To describe the first documented use of partial breast irradiation (PBI) in a patient with calcinosis, Raynaud's phenomenon, esophageal dysmotility, sclerodactyly, and telangiectasias (CREST) syndrome.


A 50-year-old woman with well-controlled CREST syndrome for 6 years was diagnosed with bilateral early-staged breast cancers. She underwent bilateral lumpectomies, sentinel lymph node biopsies, and PBI delivered via bilateral MammoSite catheters (Cytyc Corp., Marlborough, MA) followed by chemotherapy. She was monitored perioperatively, at 6 months and at 1 year for worsening of her CREST-related symptoms and complications associated with surgery and radiation therapy. Both surgeon and patient's opinion of her cosmetic outcome were also recorded at 1-year followup.
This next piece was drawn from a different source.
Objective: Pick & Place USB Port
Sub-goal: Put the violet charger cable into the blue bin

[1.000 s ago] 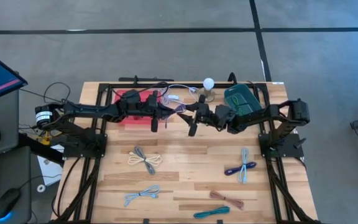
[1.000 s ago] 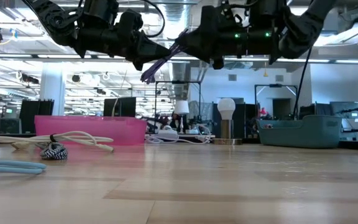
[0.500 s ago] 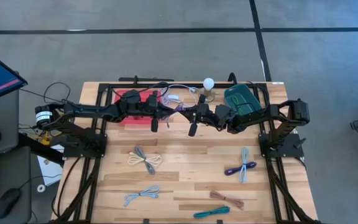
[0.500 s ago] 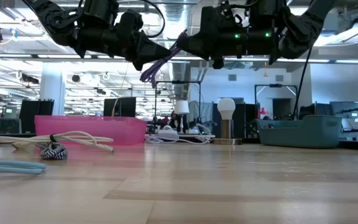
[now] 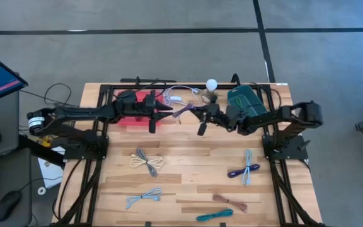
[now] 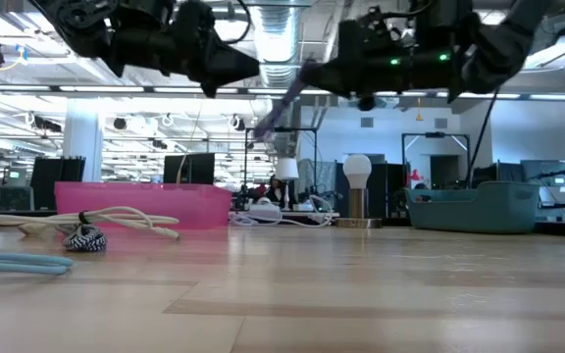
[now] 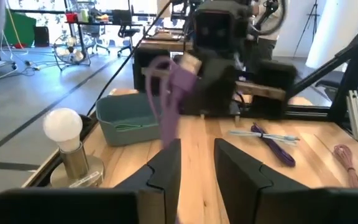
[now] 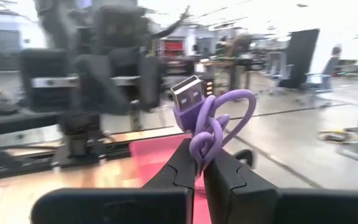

The patient experienced mild acute cellulitic changes in the perioperative period, which resolved with antibiotics. At 6 months, she exhibited a Grade 1 late toxicity, which has remained stable at 1-year followup. The patient and surgeon are very pleased with her cosmetic outcome.


Accelerated PBI was delivered safely to a patient with collagen vascular disease. By decreasing the surface area receiving radiation with accelerated PBI, we believe that the toxicity associated with the treatment was minimized. Future studies will be necessary to clarify the use of PBI in patients with collagen vascular disease.